The Water Dancer is a magical realist work in which the protagonist, Hiram Walker—a slave on a Virginia plantation—discovers that he has the power of teleportation, a power which he must learn to control through his memory. The prose is dense and descriptive, often bordering on the ornate. Coates creates his own vocabulary to avoid a sense of overfamiliarity with the issues. Slaves are known as the “Tasked.” Their masters are the “Quality.” Teleportation is called “Conduction.” Slaves who escape are said to have “gone Natchez-way.”

The story begins as Hiram is driving his half-brother, Maynard, over a bridge. Although the two have the same father—Howell Walker, the master of Lockless plantation—Maynard is white and is considered Walker’s legitimate son, while Hiram’s mother was a slave. The bridge collapses, and Maynard drowns. Hiram feels that he, too, is drowning and sees an apparition that ends with a dancing woman balancing a water jug on her head.

After this preamble, the narration returns to Hiram’s childhood. Hiram says that he has dreamed of getting away from Lockless for as long as he can remember. When he was nine, his mother was sold, and a woman called Thena took care of him. It was at this time in his life that he first discovered the power of Conduction, though not how to control it.

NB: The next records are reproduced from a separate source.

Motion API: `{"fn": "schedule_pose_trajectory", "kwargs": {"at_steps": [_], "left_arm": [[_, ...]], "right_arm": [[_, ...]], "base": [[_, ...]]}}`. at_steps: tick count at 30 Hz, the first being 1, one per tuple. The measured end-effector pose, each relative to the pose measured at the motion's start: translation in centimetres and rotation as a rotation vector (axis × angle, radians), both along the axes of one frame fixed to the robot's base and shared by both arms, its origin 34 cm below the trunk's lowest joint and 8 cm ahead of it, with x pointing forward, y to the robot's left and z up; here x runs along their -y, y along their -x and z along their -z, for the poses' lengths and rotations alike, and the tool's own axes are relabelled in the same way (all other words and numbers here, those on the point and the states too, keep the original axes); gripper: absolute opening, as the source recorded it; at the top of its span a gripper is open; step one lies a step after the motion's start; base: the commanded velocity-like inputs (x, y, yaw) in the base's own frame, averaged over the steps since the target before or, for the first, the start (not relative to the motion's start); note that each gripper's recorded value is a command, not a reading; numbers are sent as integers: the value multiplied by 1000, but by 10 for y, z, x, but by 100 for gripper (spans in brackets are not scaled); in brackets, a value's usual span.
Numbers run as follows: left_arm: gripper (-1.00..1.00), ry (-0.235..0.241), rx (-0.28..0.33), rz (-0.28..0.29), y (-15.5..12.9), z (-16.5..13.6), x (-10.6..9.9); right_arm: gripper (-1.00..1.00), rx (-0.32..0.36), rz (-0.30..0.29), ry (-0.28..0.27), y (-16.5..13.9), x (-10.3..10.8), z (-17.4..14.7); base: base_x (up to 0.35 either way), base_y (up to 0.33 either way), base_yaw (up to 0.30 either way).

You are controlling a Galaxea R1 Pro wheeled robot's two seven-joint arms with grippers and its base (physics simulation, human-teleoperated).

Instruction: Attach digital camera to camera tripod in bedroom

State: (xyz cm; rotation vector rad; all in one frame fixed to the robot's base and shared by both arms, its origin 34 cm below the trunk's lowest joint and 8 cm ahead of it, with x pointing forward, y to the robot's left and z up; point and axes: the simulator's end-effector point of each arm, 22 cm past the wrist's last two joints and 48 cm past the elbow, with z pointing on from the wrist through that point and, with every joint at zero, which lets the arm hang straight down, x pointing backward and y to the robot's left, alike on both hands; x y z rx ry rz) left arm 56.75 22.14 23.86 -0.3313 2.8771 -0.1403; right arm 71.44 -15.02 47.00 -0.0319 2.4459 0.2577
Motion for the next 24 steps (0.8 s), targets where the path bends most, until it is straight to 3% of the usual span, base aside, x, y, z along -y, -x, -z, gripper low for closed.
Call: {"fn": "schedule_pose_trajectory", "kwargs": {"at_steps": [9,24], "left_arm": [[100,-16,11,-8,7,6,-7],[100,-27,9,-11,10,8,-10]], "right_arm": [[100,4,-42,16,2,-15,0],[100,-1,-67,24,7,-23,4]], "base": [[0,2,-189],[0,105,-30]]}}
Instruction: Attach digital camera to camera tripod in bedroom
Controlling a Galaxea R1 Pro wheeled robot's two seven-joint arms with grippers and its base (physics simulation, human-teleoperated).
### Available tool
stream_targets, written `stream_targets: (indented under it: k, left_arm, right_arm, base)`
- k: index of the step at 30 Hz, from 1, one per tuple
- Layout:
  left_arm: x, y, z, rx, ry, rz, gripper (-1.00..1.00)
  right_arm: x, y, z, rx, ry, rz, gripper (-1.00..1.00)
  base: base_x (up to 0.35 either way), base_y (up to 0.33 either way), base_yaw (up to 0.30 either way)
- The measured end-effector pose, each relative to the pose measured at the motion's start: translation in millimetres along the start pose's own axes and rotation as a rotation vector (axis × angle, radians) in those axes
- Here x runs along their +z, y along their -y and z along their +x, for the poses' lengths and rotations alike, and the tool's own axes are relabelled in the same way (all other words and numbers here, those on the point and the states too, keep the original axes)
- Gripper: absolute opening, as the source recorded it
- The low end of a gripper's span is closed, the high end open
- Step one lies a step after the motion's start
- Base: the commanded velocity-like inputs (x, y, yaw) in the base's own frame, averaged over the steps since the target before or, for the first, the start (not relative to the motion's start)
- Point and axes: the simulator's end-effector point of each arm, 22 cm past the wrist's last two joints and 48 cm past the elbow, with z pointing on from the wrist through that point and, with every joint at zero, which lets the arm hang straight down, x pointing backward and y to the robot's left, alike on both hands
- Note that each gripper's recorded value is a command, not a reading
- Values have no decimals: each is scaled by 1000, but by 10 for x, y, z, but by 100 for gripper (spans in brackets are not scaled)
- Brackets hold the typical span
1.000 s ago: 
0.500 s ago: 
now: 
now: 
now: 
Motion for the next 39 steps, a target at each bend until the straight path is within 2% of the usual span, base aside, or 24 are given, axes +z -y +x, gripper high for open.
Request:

As he grew older, his father arranged for him to be taught by the same tutor as Maynard. Hiram proved an apt pupil, whereas Maynard was very slow. Hiram’s progress in his studies made him hope that his father was preparing him for a role in the running of Lockless, but as it transpired, he still intended Hiram to be Maynard’s manservant, despite his education.

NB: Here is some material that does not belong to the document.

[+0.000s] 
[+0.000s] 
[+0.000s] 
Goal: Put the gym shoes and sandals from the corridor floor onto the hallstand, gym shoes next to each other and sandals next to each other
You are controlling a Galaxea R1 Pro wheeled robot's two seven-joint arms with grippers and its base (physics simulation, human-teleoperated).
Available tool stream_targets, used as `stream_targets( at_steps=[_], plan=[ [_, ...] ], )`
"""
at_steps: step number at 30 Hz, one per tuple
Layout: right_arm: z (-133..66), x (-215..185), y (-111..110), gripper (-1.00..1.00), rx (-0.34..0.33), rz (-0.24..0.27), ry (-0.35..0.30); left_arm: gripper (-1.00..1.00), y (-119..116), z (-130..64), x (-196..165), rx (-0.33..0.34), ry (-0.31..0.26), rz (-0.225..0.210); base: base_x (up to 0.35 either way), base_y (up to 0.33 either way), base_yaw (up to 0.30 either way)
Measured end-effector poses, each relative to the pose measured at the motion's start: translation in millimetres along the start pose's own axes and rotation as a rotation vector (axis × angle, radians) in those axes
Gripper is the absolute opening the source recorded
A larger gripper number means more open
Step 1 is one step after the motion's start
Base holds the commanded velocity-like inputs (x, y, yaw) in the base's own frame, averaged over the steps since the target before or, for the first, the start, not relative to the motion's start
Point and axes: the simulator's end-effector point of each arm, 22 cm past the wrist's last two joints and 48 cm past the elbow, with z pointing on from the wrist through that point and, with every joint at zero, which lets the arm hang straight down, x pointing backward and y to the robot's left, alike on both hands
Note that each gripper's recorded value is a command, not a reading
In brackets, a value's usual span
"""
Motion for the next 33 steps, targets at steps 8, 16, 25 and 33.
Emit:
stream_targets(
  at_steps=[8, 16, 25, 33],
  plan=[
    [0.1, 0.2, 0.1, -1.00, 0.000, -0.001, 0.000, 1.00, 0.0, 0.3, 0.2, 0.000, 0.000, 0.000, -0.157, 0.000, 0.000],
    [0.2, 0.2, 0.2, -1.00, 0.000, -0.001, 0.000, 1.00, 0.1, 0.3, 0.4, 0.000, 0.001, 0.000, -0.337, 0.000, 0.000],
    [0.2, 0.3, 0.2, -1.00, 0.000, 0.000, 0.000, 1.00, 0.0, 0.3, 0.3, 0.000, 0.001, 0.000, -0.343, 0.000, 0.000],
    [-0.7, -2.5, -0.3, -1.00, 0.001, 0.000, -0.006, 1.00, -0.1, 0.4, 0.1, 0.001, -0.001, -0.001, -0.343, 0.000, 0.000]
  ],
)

Maynard has taken over the running of Lockless, but he is a poor master, and the rest of the Quality despise him. Howell hopes that Maynard’s shortcomings will be somewhat compensated for by marriage with a wealthy woman named Corrine Quinn. At this point in the story, there occurs the accident on the bridge, in which Maynard is killed.

Hiram attempts to run away from Lockless with another slave named Sophia, with whom he has an ambiguous relationship. He wants to marry her, but she makes it clear that she is not going to walk out of one trap and into another, since she regards marriage as a form of servitude for a woman. The two of them are caught almost immediately, and Hiram is imprisoned. He is bought by a sadistic man whose main purpose in keeping slaves is to torture them. This treatment triggers Hiram’s Conduction ability.

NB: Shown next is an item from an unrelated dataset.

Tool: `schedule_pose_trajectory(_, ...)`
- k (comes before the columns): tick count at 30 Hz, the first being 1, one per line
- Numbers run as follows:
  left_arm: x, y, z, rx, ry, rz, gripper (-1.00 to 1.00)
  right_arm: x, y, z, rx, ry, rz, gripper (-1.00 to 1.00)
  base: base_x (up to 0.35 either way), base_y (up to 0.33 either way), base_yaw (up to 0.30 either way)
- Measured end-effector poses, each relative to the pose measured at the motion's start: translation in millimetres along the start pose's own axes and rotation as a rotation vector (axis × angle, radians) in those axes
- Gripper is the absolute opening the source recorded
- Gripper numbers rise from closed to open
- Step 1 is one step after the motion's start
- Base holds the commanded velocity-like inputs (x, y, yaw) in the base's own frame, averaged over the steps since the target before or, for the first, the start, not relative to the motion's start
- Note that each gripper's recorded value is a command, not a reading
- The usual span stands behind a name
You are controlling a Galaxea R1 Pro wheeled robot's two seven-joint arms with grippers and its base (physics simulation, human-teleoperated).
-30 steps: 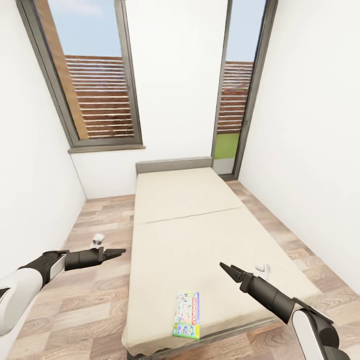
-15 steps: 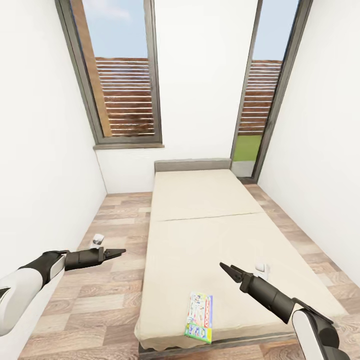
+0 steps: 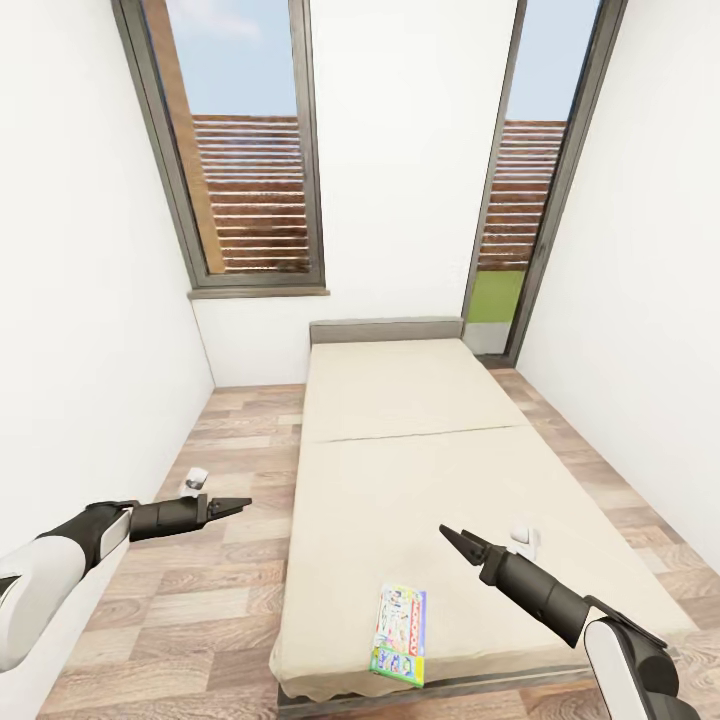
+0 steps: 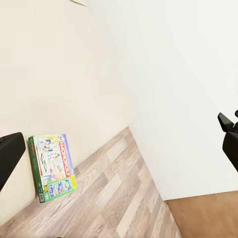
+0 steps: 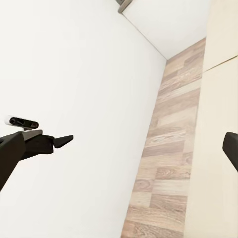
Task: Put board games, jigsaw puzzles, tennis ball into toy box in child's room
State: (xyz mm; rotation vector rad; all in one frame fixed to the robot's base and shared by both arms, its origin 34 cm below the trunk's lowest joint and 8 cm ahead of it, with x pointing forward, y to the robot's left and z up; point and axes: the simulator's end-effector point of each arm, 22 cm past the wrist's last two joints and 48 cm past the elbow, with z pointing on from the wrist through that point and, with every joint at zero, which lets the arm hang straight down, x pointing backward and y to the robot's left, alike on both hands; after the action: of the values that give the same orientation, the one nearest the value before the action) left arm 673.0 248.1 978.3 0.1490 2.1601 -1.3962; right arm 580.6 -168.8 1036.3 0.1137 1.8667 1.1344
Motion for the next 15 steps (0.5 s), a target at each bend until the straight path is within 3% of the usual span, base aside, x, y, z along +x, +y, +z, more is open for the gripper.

Corrine Quinn purchases Hiram and asks him to use his powers to help the Underground Railroad transport slaves to freedom. She sends him to Philadelphia, where he meets a woman who goes by the name of Moses. She later turns out to be Harriet Tubman, who also has the power of Conduction and teaches Hiram how to use it. She invokes the memory of her late husband, John, demonstrating that memory is of paramount importance in harnessing the power.

Hiram returns to Lockless, which has run to seed since his departure. He finds Sophia, who now has a child she assures him is not his. After some time, and many remonstrations from Thena and Sophia, Hiram accepts both Sophia and her child, and Corrine buys Sophia so that the three can be together. Hiram finds a shell necklace that belonged to his mother, and the memories evoked by this help him to master his Conduction abilities. Corrine buys Lockless and puts Hiram in control so they can use it as a station on the Underground Railroad.

Ultimately, The Water Dancer is as much about memory as it is about slavery. In his former work, Coates has written not only about the horrors of slavery as a matter of history but also, more urgently, about contemporary America’s predilection for forgetting those horrors. Hiram’s powers depend on his memory and his ability to face the past, harness it, and turn it to his advantage and that of other oppressed people. Coates invites his readers to do the same with the collective memory of slavery.